[Records from a data collection]

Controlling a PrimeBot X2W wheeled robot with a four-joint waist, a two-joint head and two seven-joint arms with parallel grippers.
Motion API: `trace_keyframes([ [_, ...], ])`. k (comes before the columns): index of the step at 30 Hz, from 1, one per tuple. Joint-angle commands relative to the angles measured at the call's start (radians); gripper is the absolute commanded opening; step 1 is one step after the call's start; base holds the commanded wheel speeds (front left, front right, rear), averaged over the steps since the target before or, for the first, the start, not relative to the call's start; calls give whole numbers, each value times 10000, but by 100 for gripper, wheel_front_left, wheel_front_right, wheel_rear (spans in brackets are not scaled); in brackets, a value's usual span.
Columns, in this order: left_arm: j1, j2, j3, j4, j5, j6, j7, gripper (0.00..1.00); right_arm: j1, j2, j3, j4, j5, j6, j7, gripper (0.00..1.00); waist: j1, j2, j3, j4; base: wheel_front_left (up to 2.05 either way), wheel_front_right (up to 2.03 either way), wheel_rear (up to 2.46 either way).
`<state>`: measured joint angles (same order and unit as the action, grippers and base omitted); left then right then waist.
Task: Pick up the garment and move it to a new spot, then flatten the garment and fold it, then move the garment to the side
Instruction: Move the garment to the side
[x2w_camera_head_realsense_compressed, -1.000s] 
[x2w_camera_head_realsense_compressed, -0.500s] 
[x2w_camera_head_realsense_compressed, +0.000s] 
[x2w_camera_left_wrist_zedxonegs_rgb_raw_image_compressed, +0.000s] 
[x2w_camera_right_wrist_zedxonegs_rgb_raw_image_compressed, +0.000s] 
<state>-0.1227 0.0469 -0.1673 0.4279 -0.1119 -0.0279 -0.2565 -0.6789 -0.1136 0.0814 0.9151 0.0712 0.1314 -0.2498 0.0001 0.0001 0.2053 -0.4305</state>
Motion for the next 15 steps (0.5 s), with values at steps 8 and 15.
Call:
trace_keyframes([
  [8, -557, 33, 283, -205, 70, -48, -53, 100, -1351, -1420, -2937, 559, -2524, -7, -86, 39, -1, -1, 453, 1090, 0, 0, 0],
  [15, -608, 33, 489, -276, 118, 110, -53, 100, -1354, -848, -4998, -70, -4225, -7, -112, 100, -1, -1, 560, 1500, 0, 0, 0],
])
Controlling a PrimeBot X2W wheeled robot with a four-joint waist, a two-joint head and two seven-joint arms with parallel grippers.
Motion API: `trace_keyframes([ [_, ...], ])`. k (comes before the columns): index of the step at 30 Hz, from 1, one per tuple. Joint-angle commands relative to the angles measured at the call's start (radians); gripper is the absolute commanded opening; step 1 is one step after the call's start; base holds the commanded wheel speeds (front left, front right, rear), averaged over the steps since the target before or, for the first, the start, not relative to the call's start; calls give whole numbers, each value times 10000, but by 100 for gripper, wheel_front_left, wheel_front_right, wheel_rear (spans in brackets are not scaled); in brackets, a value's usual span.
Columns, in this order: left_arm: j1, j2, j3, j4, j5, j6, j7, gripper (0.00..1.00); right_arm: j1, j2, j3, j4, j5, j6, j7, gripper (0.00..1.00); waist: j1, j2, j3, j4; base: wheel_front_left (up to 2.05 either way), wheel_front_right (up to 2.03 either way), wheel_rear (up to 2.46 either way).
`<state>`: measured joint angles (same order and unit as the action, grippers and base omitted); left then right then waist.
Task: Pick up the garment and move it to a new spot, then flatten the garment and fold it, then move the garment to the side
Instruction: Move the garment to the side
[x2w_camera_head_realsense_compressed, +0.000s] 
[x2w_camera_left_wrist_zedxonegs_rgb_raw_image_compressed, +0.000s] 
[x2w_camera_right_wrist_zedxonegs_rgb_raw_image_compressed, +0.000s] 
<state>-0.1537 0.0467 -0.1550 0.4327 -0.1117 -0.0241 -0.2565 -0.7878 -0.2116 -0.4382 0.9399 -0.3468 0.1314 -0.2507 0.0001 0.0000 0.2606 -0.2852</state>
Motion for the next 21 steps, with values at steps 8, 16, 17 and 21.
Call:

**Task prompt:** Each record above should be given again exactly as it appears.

**Output below:**
Controlling a PrimeBot X2W wheeled robot with a four-joint waist, a two-joint head and two seven-joint arms with parallel grippers.
Motion API: `trace_keyframes([ [_, ...], ])`. k (comes before the columns): index of the step at 30 Hz, from 1, one per tuple. Joint-angle commands relative to the angles measured at the call's start (radians); gripper is the absolute commanded opening; step 1 is one step after the call's start; base holds the commanded wheel speeds (front left, front right, rear), averaged over the steps since the target before or, for the first, the start, not relative to the call's start; calls give whole numbers, each value times 10000, but by 100 for gripper, wheel_front_left, wheel_front_right, wheel_rear (spans in brackets are not scaled); in brackets, a value's usual span.
Columns, in this order: left_arm: j1, j2, j3, j4, j5, j6, j7, gripper (0.00..1.00); right_arm: j1, j2, j3, j4, j5, j6, j7, gripper (0.00..1.00); waist: j1, j2, j3, j4; base: wheel_front_left (up to 2.05 either way), wheel_front_right (up to 2.03 either way), wheel_rear (up to 2.46 either way).
`<state>`: measured joint angles (same order and unit as the action, grippers and base omitted); left then right then waist.
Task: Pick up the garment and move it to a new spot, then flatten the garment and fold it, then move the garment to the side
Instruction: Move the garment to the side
[x2w_camera_head_realsense_compressed, -1.000s] 
[x2w_camera_head_realsense_compressed, -0.500s] 
[x2w_camera_head_realsense_compressed, +0.000s] 
[x2w_camera_left_wrist_zedxonegs_rgb_raw_image_compressed, +0.000s] 
[x2w_camera_right_wrist_zedxonegs_rgb_raw_image_compressed, +0.000s] 
<state>-0.1227 0.0469 -0.1673 0.4279 -0.1119 -0.0279 -0.2565 -0.6789 -0.1136 0.0814 0.9151 0.0712 0.1314 -0.2498 0.0001 0.0001 0.2053 -0.4305</state>
Motion for the next 15 steps (0.5 s), with values at steps 8 and 15.
Call:
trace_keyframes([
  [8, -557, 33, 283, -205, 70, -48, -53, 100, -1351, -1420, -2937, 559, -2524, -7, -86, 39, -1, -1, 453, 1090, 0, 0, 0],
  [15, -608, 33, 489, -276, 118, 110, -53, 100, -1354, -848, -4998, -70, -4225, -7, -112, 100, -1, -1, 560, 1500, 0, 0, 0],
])
Controlling a PrimeBot X2W wheeled robot with a four-joint waist, a two-joint head and two seven-joint arms with parallel grippers.
Motion API: `trace_keyframes([ [_, ...], ])`. k (comes before the columns): index of the step at 30 Hz, from 1, one per tuple. Joint-angle commands relative to the angles measured at the call's start (radians); gripper is the absolute commanded opening; step 1 is one step after the call's start; base holds the commanded wheel speeds (front left, front right, rear), averaged over the steps since the target before or, for the first, the start, not relative to the call's start; calls give whole numbers, each value times 10000, but by 100 for gripper, wheel_front_left, wheel_front_right, wheel_rear (spans in brackets are not scaled); in brackets, a value's usual span.
Columns, in this order: left_arm: j1, j2, j3, j4, j5, j6, j7, gripper (0.00..1.00); right_arm: j1, j2, j3, j4, j5, j6, j7, gripper (0.00..1.00); waist: j1, j2, j3, j4; base: wheel_front_left (up to 2.05 either way), wheel_front_right (up to 2.03 either way), wheel_rear (up to 2.46 either way).
`<state>`: measured joint angles (same order and unit as the action, grippers and base omitted); left then right then waist.
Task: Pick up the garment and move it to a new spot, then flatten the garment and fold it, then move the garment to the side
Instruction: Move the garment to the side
[x2w_camera_head_realsense_compressed, +0.000s] 
[x2w_camera_left_wrist_zedxonegs_rgb_raw_image_compressed, +0.000s] 
[x2w_camera_right_wrist_zedxonegs_rgb_raw_image_compressed, +0.000s] 
<state>-0.1537 0.0467 -0.1550 0.4327 -0.1117 -0.0241 -0.2565 -0.7878 -0.2116 -0.4382 0.9399 -0.3468 0.1314 -0.2507 0.0001 0.0000 0.2606 -0.2852</state>
Motion for the next 21 steps, with values at steps 8, 16, 17 and 21.
Call:

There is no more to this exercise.